■ WHAT YOU SHOULD DO
Please reproduce all the data exactly as written and omit the pictures.

■ DATA PROVIDED

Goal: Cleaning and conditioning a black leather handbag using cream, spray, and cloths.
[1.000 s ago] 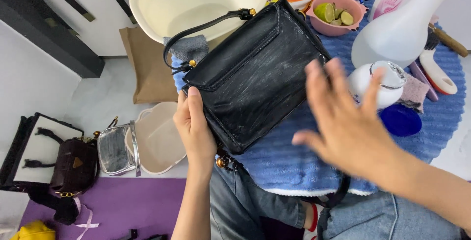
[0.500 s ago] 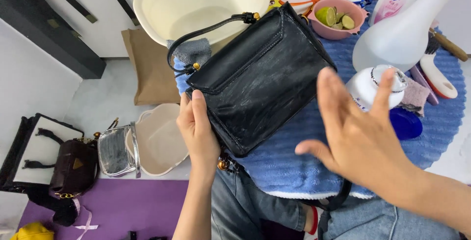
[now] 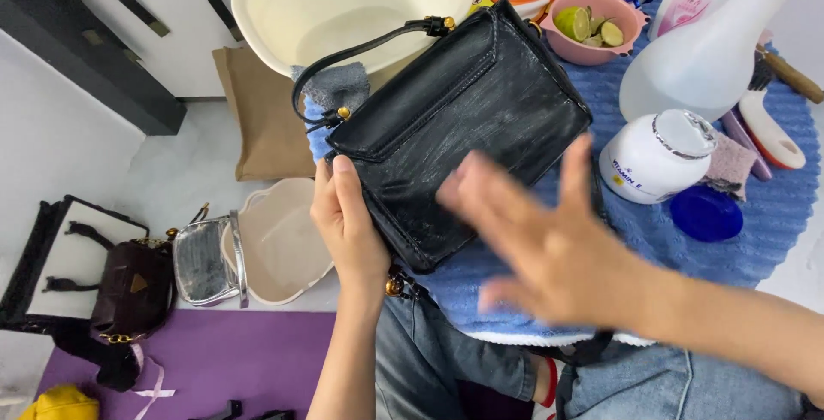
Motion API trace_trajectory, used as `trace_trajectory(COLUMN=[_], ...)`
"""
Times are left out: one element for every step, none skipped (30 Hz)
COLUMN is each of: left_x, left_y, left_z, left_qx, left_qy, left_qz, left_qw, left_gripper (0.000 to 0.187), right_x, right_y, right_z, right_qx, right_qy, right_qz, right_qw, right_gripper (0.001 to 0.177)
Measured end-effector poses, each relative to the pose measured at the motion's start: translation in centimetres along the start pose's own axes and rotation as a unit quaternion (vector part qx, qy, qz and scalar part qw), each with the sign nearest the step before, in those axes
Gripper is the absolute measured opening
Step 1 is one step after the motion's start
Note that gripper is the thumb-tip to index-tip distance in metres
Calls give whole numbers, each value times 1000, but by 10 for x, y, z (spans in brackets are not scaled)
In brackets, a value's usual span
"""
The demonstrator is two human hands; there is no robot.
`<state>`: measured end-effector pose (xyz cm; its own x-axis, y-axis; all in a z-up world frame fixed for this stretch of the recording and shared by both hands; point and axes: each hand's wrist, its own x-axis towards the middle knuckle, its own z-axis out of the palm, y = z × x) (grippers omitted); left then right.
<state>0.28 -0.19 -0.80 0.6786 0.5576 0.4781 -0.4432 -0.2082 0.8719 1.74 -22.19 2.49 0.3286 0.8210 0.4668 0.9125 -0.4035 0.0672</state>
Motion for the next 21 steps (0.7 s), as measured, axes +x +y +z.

■ RESULT OF THE TASK
Goal: Cleaning and conditioning a black leather handbag using cream, spray, and cloths.
[1.000 s ago] 
[0.500 s ago] 
[now] 
Motion API trace_trajectory, used as `trace_trajectory(COLUMN=[_], ...)`
"""
Times are left out: one element for every step, none skipped (30 Hz)
COLUMN is each of: left_x, left_y, left_z, left_qx, left_qy, left_qz, left_qw, left_gripper (0.000 to 0.187), right_x, right_y, right_z, right_qx, right_qy, right_qz, right_qw, right_gripper (0.001 to 0.177)
Measured end-effector poses, each relative to the pose measured at the motion's start: translation in centimetres along the start pose's own axes and rotation as a unit quaternion (vector part qx, qy, qz and scalar part qw), each with the sign nearest the step before, in those axes
Gripper is the absolute measured opening
Step 1 is one step after the motion's start
Note that gripper is the thumb-tip to index-tip distance in metres
Calls give whole numbers, each value times 1000, but by 10 for x, y, z (spans in brackets are not scaled)
In brackets, a value's usual span
"""
The demonstrator is two human hands; there is no robot.
`<state>`: measured end-effector pose (xyz cm; its own x-axis, y-axis; all in a z-up world frame fixed for this stretch of the recording and shared by both hands; point and axes: each hand's wrist, its own x-axis towards the middle knuckle, its own z-axis out of the palm, y = z × x) (grippers omitted); left then right.
<state>0.28 -0.19 -0.80 0.6786 0.5576 0.4781 -0.4432 -0.2082 0.8719 1.74 -22.19 2.49 0.3286 0.8210 0.4668 0.9125 -0.4035 0.0672</state>
Motion for the next 21 steps (0.7 s), as measured, axes +x +y +z.

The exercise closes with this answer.